Over time, as more vaccine is available it will be offered to everyone. This will likely take months and may not be widely available to the general public until spring or summer of 2021, according to public health officials.
Dr. Simon believes the county is nowhere near close to going back to normal, especially as daily COVID-19 cases and hospitalizations keep breaking previous records. On Friday, L.A. County entered what officials called “uncharted territory” as 13,815 new coronavirus cases were recorded, the Los Angeles Times reported.
“I am very concerned. I’ve worked in public health for 30-plus years; I’ve never been more concerned than I am right now” Simon explained Thursday. “We’re not even close to being able to move back out.”
Even after the vaccine is administered, questions about how long protection lasts and the degree to which the vaccine prevents asymptomatic infection still need to be answered. “I think there’s still a lot of questions about how long this vaccine works. You know we’re hopeful it will lead to long-term protection, but again that remains to be seen,” cautioned Simon.
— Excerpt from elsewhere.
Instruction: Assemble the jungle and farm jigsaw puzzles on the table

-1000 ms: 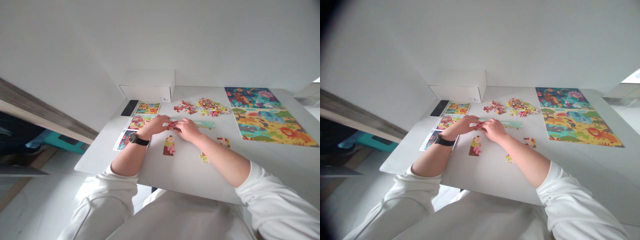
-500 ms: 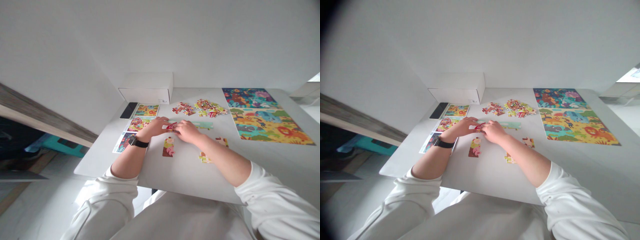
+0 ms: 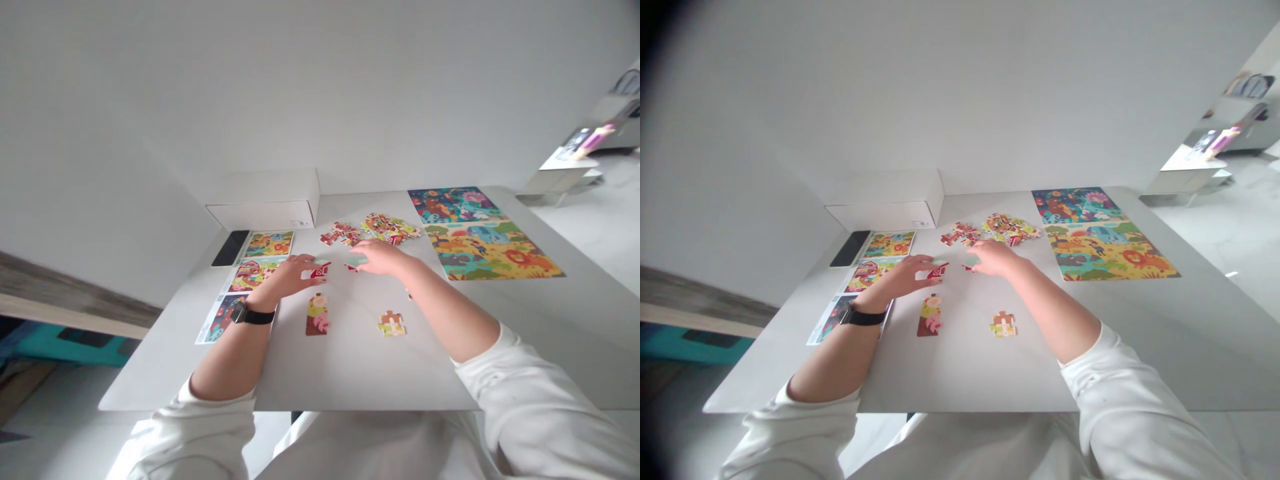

Of course, all these plans are dependent on whether the F.D.A. issues an emergency use authorization for Pfizer’s vaccine. On Thursday, an advisory panel comprised of independent scientific experts recommended that the F.D.A. authorize the vaccine for individuals 16 and older. Originally, the F.D.A. was expected to grant the authorization on Saturday but on Friday the Washington Post reported that Mark Meadows, President Trump’s chief of staff, told Commissioner Dr. Stephen M. Hahn to submit his resignation if the vaccine was not approved by Friday, according to a senior administration official.
As of Friday, at 3 p.m., no authorization had yet been issued.